До победы было совершенно ясно, что общество, которое заняло бы место ушедшего, никак на прежнее не похоже, потому что Пушкин это не Дмитриев, Корнилович не Магницкий, а Пестель не Аракчеев. Но все это было ясно в годы, когда к победе только стремились. А если бы победили? Установили бы временное правление, и на смену диктатуре александровских генералов, сановников и вельмож пришла бы пестелевская диктатура генералов сановников и вельмож. В обоих случаях подлежащее концепции — диктатура — остается. Подлежащее — главный член предложения, концепции, и оно подавляет все второстепенные члены.
Люди приходят и уходят. Диктатура остается. И пестелевская диктатура подавляла бы Пушкина с не меньшей энергией, чем александровская, и диктатуре Пестеля, быть может, поэт, который не клонит гордой головы, был бы еще более отвратителен, чем диктатуре Александра.
Все это неминуемо, потому что обстоятельства, возникающие после революционного переворота в абсолютистской стране, требуют (или люди, совершающие переворот, думают, что требуют, или, зная, что другие так думают, пользуются этим) поступиться такими не являющимися жизненно необходимыми вещами, как демократия, искусство, во имя интересов народа, то есть государства, которое все делает для блага народа.

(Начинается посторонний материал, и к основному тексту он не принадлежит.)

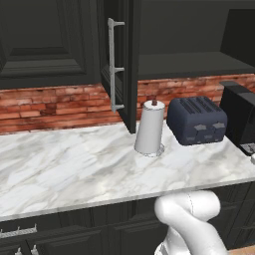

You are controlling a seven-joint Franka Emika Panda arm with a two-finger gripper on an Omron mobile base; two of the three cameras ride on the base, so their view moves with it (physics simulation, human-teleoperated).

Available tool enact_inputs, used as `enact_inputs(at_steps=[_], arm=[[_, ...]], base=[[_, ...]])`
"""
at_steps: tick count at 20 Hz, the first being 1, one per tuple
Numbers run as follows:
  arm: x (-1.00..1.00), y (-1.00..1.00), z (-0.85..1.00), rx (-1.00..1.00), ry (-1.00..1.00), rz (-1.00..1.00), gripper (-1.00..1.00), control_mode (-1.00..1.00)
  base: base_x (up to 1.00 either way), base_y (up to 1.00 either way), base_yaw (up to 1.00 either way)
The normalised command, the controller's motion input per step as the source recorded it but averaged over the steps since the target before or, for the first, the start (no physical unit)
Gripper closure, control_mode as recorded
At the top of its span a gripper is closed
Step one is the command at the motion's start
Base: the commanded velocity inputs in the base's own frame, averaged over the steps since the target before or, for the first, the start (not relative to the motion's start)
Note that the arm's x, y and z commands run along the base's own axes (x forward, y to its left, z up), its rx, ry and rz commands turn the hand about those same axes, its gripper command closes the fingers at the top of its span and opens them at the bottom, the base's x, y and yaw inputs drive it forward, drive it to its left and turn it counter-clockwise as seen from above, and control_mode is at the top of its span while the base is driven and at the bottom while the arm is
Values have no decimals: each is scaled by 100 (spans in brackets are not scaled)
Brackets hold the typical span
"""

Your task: Collect the turmeric, ketchup, and shaker from the cabinet and place them next to the stove.

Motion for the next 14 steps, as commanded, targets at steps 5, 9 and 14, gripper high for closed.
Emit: enact_inputs(at_steps=[5, 9, 14], arm=[[-22, 100, 39, -13, 1, 0, -100, -100], [-10, 100, 38, -16, 0, 0, -100, -100], [0, 100, 33, -16, 1, 0, -100, -100]], base=[[0, 0, 0], [0, 0, 0], [0, 0, 0]])
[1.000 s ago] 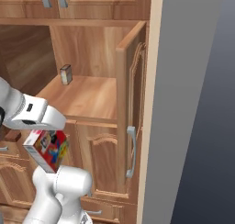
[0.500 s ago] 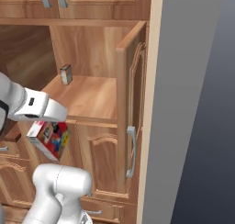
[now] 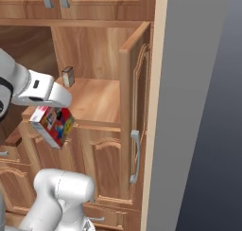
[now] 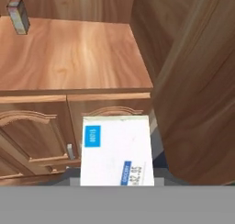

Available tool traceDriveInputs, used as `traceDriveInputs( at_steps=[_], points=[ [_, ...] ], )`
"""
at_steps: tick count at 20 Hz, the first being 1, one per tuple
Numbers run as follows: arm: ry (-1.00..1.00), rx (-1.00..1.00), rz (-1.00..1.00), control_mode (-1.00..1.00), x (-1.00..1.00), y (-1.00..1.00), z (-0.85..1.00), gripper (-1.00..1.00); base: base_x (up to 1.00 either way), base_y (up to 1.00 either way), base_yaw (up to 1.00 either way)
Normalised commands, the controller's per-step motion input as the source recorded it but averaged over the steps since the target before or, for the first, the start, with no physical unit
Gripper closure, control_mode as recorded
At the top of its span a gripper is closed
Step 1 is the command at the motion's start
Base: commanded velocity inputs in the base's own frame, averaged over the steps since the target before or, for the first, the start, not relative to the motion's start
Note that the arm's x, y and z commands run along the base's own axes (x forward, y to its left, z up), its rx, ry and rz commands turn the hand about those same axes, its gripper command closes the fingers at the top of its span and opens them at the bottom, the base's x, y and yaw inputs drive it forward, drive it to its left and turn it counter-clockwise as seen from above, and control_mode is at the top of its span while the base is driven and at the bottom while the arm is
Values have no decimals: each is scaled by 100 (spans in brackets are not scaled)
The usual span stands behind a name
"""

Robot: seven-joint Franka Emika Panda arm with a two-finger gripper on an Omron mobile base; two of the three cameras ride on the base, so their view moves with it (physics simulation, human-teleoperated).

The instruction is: Pick the cereal and honey bottle from the counter and place them in the cabinets closest to them.

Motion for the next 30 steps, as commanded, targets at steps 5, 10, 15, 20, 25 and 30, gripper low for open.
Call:
traceDriveInputs(
  at_steps=[5, 10, 15, 20, 25, 30],
  points=[
    [0, 0, 0, -100, 9, 1, 16, 100, 0, 0, 0],
    [0, 1, 0, -100, 5, 1, -1, 100, 0, 0, 0],
    [0, 8, 1, -100, 24, 1, 0, 100, 0, 0, 0],
    [0, 5, 2, -100, 25, 0, -2, 100, 0, 0, 0],
    [0, 1, 3, -100, 26, 1, -8, 100, 0, 0, 0],
    [0, 0, 0, -100, 35, 1, -3, 100, 0, 0, 0]
  ],
)
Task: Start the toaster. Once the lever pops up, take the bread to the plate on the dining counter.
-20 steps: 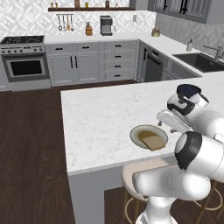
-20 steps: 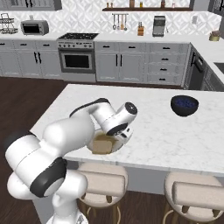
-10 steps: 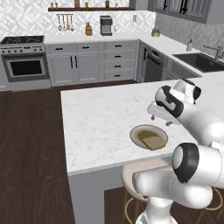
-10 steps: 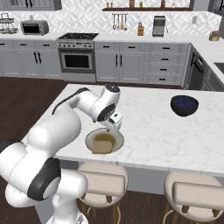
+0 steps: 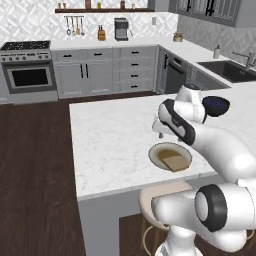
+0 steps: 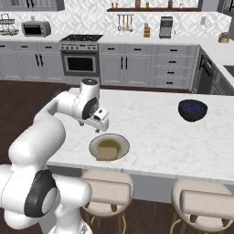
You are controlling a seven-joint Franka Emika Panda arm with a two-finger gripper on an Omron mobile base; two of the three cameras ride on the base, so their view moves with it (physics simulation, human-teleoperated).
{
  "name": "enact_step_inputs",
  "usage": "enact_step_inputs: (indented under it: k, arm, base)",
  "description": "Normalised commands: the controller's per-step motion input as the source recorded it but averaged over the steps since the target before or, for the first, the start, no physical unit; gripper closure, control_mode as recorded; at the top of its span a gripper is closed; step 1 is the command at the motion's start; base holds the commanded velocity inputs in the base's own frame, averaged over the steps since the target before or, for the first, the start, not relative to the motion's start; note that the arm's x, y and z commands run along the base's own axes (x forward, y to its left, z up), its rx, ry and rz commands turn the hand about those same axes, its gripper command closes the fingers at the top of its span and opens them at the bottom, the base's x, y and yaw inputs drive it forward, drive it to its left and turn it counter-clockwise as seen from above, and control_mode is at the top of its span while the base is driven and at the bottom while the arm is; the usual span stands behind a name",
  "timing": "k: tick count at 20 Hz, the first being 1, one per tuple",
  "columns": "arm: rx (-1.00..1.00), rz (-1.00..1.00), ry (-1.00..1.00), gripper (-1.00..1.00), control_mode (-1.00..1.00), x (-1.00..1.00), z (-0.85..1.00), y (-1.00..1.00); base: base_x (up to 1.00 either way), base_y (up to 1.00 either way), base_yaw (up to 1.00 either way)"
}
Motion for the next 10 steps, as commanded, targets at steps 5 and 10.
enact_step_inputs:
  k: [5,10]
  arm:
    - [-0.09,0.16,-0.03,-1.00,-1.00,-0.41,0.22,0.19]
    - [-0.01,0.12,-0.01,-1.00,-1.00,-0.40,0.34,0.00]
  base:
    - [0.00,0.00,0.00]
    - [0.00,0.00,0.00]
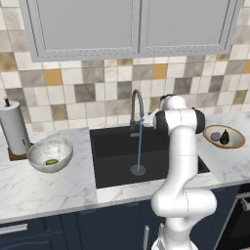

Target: Pick the eggplants from the sink and place them in one bowl. Place the kiwi in the other bowl. Then turn off the sink faucet.

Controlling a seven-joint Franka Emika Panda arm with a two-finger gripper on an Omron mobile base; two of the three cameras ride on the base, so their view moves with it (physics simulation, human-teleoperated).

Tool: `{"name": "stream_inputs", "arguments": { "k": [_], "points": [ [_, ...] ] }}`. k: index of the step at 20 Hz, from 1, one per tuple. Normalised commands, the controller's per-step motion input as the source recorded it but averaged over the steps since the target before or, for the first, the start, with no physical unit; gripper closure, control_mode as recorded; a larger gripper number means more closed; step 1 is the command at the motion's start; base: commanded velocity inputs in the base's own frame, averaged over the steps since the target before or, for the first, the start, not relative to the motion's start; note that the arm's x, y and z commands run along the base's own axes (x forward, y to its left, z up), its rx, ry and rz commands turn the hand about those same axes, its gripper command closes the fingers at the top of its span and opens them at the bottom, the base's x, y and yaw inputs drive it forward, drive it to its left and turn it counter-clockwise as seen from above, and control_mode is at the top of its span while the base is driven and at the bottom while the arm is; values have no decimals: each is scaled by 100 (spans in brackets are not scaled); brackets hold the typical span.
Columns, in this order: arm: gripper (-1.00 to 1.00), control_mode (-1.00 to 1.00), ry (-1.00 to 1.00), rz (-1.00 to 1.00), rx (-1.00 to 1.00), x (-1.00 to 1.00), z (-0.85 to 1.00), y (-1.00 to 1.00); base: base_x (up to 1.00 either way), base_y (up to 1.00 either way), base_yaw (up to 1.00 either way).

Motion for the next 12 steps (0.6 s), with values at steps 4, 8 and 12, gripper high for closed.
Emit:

И тогда после нескольких месяцев или нескольких дней единодушия государства и общества начинается новое социальное расслоение, и снова одна часть общества яростно защищает свою власть, а другая — как всегда, меньшая и, как всегда, лучшая — борется с нею.
Победа декабризма была бы прекрасна и имела бы смысл лишь в одном случае: если бы она не отняла возможности бороться с ним. И эту возможность даже в России пытался предусмотреть Никита Муравьев и решительно отвергал Пестель. И он, конечно, был прав: таких диктатур, которые позволяют бороться с ними, не бывает. Нет ничего отвратительнее и страшнее диктатуры, независимо от побуждений, которыми она вызвана, и от целей, которые она ставит[265]
.Глава 5
Дроби, мой гневный ямб, каменья!
Не пуля Дантеса убивает поэта, а общество.
Явные признаки несовместимости беглеца из СССР и его западных коллег были поначалу восприняты нами как временные и преодолимые недоразумения.
Но они распространялись на широкие области, накапливались и постепенно перерастали в трагедию.
Желая помочь Аркадию «обустроиться» в новых условиях, Светлана Аллилуева устроила у себя дома встречу с Джорджем Кеннаном[266]
, от которой остался горький осадок. Между дипломатом, блестящим и уверенным в себе, и эмигрантом, еще не освоившимся в новом мире, с первых же минут возникло напряжение. У каждого из них было свое мнение о России и о путях, по которым ей идти. К тому же Аркадий затронул «неприличную» тему: он был озабочен переправкой «самиздата» на Запад и «тамиздата» в Россию — следствие тщательного обследования спальных вагонов в международных поездах. Со стороны это, должно быть, выглядело мелким жульничеством. Кто знает, как бы Кеннан отнесся к проектам Белинкова, если бы сам испытал голод по свободной литературе в тоталитарной стране? Не исключено также, что бывший посол пришел с уже предвзятым мнением, и скрываемое им недоброжелательство сковало Аркадия. Светлана же рекомендовала его Кеннану как одного из умнейших людей России. В глазах последнего Белинков такой характеристики, по-видимому, не оправдал.В год нашего бегства пост полномочного представителя Государства Израиль занимал Исаак Рабин, а пост пресс-атташе при посольстве — Наум Леванон.
Наум Иосифович Леванон посетил нас в Нью-Хейвене, едва только мы там обосновались, а потом навещал нас довольно часто.
С большим интересом и недоверием опытного дипломатического работника он выслушивал повествование Аркадия о нашем побеге, с глубоким вниманием государственного человека — рассказы о советском обществе и тенденциях в литературном мире, с очевидным удовольствием — о нашем удивлении перед наивностью американских интеллектуалов.